I just couldnt figure out this jekyl and hyde carachter.
After my second son was born, I couldnt take his anger anymore. During my second pregnancy, he would fight with me in the morning before I went to work, lock me out of the house. I found it so hard, tiring and emonially draining to deal with work and his issues and look after children.My head felt like it was going to explode.
I didnt tell any of my friends about his problems, I kept it to myself as I was so embarrased about the things he was doing when he was angry.
I started calling the domestic violence helpline on and off and finally after my second son was born I approached the doctor, relate anyone that could help.
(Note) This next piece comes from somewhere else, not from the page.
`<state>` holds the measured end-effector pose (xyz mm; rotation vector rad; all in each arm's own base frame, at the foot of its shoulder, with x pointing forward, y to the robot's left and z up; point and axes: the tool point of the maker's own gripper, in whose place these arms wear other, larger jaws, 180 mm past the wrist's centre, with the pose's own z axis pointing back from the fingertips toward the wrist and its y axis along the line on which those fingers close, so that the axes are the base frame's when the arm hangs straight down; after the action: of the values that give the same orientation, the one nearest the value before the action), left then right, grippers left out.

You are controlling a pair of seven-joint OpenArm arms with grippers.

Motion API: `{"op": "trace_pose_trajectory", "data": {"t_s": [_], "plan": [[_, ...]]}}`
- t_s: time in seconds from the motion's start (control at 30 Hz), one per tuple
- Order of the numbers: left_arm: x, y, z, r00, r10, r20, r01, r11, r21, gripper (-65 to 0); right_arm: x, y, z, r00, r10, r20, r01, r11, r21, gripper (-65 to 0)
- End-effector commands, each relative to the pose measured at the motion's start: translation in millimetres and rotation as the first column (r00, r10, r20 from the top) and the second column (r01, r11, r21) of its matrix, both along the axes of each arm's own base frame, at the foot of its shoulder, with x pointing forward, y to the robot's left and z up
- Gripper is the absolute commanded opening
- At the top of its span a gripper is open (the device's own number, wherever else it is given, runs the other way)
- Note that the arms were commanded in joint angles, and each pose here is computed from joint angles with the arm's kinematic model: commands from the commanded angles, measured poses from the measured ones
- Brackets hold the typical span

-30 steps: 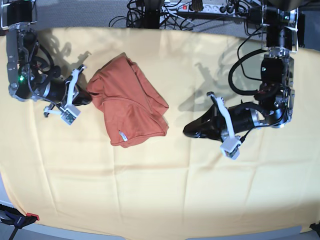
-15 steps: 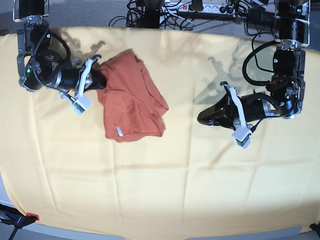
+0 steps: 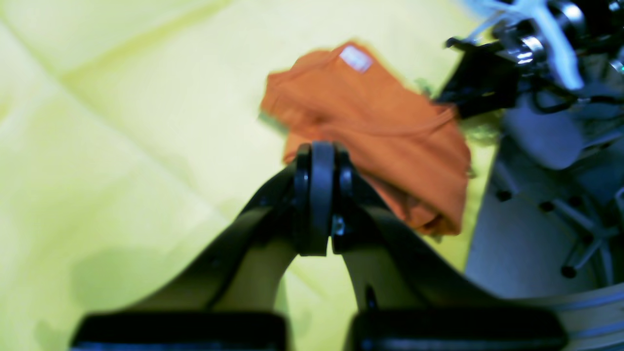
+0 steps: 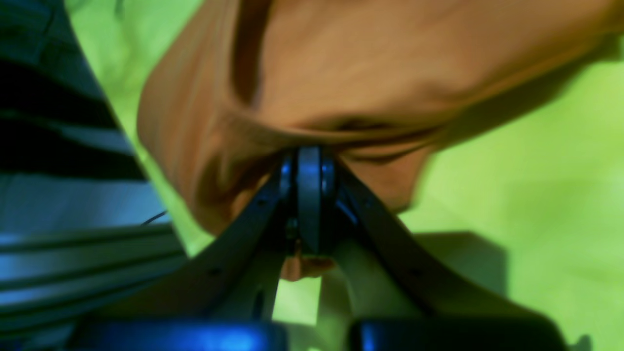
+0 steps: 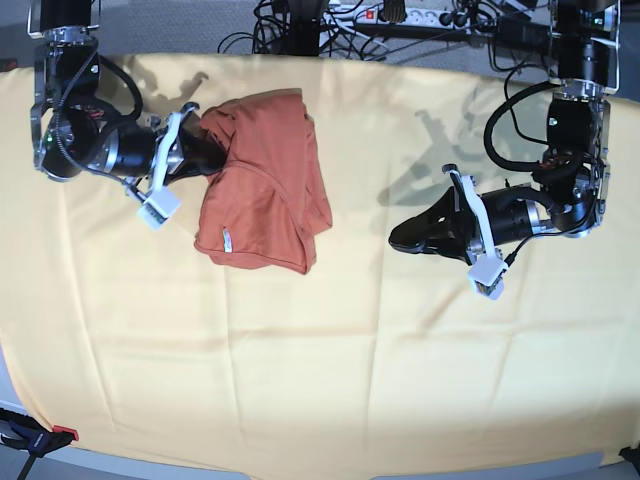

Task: Fold the T-shirt properly
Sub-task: 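Move the left gripper to the bundle's side edge and open it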

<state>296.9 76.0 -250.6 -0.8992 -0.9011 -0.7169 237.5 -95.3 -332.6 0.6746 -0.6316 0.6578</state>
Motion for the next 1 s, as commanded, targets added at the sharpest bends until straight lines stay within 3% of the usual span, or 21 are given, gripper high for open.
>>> {"op": "trace_pose_trajectory", "data": {"t_s": [0.0, 0.3, 0.5, 0.53, 0.63, 0.67, 0.87, 0.97], "plan": [[4, -1, 19, 0.999, -0.006, 0.046, 0.008, 0.999, -0.043, -65.0, 12, -4, 19, 0.998, -0.011, 0.068, 0.009, 1.000, 0.017, -65.0], [2, -32, 21, 0.998, -0.044, 0.052, 0.049, 0.993, -0.104, -65.0, 23, -26, 23, 0.993, -0.067, 0.101, 0.071, 0.997, -0.030, -65.0], [14, -70, 5, 0.982, -0.075, 0.171, 0.072, 0.997, 0.020, -65.0, 23, -34, 14, 0.993, -0.071, 0.096, 0.080, 0.992, -0.097, -65.0], [12, -78, 1, 0.978, -0.097, 0.184, 0.090, 0.995, 0.044, -62.3, 23, -35, 14, 0.993, -0.071, 0.094, 0.080, 0.991, -0.103, -65.0], [2, -102, -16, 0.962, -0.180, 0.206, 0.154, 0.979, 0.134, -34.9, 23, -36, 12, 0.993, -0.071, 0.093, 0.081, 0.990, -0.112, -65.0], [2, -107, -22, 0.963, -0.176, 0.205, 0.145, 0.977, 0.160, -30.1, 23, -36, 12, 0.993, -0.071, 0.093, 0.082, 0.990, -0.115, -65.0], [23, -118, -50, 0.963, -0.058, 0.263, -0.021, 0.957, 0.288, -29.4, 23, -36, 12, 0.993, -0.071, 0.093, 0.082, 0.990, -0.116, -65.0], [37, -111, -58, 0.959, 0.011, 0.285, -0.110, 0.935, 0.337, -29.4, 23, -36, 12, 0.993, -0.071, 0.094, 0.082, 0.990, -0.115, -53.8]]}}
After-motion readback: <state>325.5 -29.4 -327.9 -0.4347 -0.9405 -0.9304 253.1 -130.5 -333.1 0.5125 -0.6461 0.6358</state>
I found out that my husband was controlling and wouldnt change and would have an effect on my sons and me....he wasnt a good role model..All sorts of questions floated around my head...I was scared about parenting on my own, I never wanted to end up as a single mother and I was worried about money - even though I work full time! Th thought of single parenting didnt appeal to me....i never thought it would come to this..what I hoped would be a perfect marriage is crumbling around me. They say Denial is not just a river in Egypt - now I know the meaning!
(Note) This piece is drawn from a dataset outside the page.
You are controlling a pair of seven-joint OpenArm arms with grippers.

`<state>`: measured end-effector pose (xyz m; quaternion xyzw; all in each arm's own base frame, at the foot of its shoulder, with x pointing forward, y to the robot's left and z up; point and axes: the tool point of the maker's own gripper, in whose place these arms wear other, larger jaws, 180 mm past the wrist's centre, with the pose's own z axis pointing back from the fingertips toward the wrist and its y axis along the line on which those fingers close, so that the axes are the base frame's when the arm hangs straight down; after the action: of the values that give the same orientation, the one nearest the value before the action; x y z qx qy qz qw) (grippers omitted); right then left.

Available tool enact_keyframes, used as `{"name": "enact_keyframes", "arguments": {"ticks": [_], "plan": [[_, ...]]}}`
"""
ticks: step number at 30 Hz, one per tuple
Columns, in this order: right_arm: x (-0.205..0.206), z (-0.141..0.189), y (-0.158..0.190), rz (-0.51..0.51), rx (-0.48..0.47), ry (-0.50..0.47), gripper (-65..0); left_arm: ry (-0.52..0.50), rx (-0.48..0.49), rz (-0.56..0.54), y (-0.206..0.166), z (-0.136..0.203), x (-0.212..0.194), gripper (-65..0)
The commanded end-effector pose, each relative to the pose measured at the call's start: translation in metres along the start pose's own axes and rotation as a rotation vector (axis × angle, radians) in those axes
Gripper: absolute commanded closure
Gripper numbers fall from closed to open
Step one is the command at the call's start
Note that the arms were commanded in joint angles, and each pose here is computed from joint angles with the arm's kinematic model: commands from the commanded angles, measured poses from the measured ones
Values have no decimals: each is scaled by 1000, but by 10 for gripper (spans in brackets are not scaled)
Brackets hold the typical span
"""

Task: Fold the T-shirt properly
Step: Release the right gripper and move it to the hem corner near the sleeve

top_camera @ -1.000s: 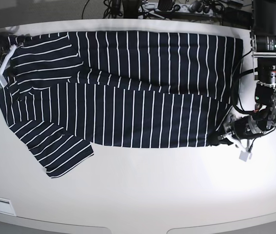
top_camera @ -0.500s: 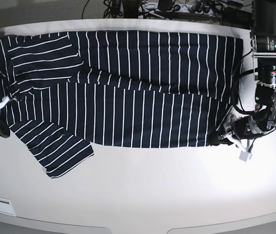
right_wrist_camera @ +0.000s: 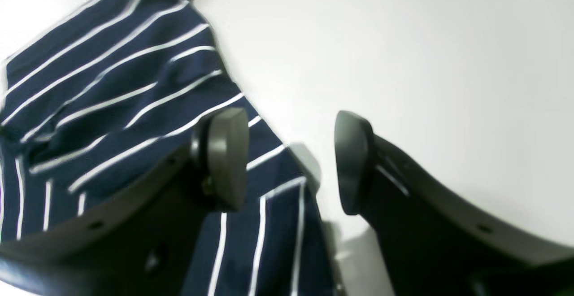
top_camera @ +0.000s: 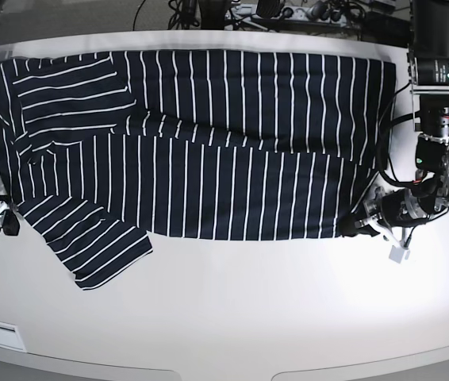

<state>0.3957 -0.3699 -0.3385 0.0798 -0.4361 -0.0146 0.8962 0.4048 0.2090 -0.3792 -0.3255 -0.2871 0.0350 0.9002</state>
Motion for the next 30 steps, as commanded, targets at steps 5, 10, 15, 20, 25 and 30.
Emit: {"name": "enact_keyframes", "arguments": {"ticks": [5, 10, 15, 20, 25, 30], "plan": [[11, -16, 2, -130, 44, 6, -332, 56, 54, -20, 10, 5, -5, 0], [-7, -35, 18, -208, 80, 37, -332, 57, 54, -20, 10, 5, -6, 0], [-19, -44, 44, -194, 160, 60, -332, 58, 54, -20, 10, 5, -6, 0], [-16, -39, 68, -224, 293, 72, -331, 61, 54, -20, 10, 5, -6, 0], [-13, -37, 68, -228, 303, 66, -48, 59, 53, -21, 9, 5, -6, 0], [19, -29, 72, -162, 317, 3, 0, 65, 21, -149, 0, 6, 5, 0]]}}
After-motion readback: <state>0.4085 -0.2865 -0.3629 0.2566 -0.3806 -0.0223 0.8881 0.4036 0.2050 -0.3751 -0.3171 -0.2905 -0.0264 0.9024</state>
I left the house when my son was 4 months old and the other 3 years old, I went to a weomens refuge and started divorce proceedings.
Do I have second thoughts about leaving my husband - not at all - I've given him 6 years to change, tried to help him in every way.
I am a stronger woman, I'm not as trusting. I'm going for counselling and this whole experience has shaken me.
I'm angry, I feel like the future I had pictured has gone.
My ex still blames me for the way he behaved in the marriage, its still my fault.
Now that I've distanced myself from him and his problems I'm seeing things from a different perspective.
I miss him sometimes, I have such mixed emotions, anger, hate, frustration, I blame myself a lot. Its tough with 2 kids, I have no family so its entirely up to me.
He hasnt signed the papers as yet, its been one year and we're going through
mediation. He is really dragging his feet and its stressing me out.
I'm moving on slowly...I've discoverd some very hidden talents...! I change light bulbs by myself and with the headge trimmer..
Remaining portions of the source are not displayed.